↓

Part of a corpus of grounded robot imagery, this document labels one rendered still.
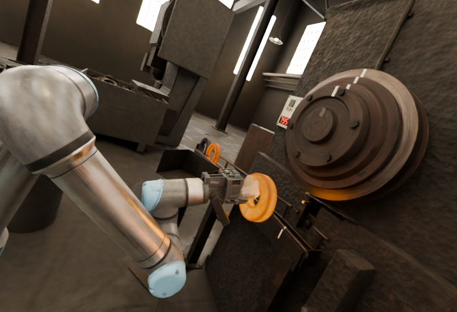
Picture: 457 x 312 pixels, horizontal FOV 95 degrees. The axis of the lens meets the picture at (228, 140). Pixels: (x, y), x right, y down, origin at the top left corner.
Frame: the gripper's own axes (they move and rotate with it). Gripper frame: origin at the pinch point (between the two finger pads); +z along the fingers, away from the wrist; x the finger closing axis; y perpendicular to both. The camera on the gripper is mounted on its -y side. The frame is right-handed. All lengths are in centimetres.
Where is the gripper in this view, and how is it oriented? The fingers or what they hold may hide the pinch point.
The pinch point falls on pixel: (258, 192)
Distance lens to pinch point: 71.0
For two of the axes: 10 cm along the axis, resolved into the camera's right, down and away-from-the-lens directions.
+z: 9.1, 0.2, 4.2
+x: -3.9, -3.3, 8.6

↑
↓

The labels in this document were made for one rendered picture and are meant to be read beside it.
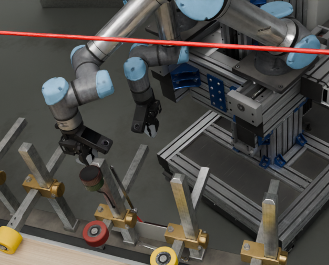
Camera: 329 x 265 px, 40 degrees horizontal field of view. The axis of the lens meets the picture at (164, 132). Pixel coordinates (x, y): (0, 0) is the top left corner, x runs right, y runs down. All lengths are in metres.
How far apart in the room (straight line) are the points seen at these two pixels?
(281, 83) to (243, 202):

↑

DIRECTIONS: Return word for word the lines of the listing above, starting at the line with "Part of a corpus" and ending at the line with "Picture: 457 x", both included. Pictures do not belong in the copy.

COMPLETED EXERCISE:
Part of a corpus of grounded robot imagery, this document labels one rendered still.
Picture: 457 x 312 pixels, horizontal FOV 95 degrees. The axis of the lens meets the picture at (228, 140). Pixels: (x, y), x right, y down, origin at the top left corner.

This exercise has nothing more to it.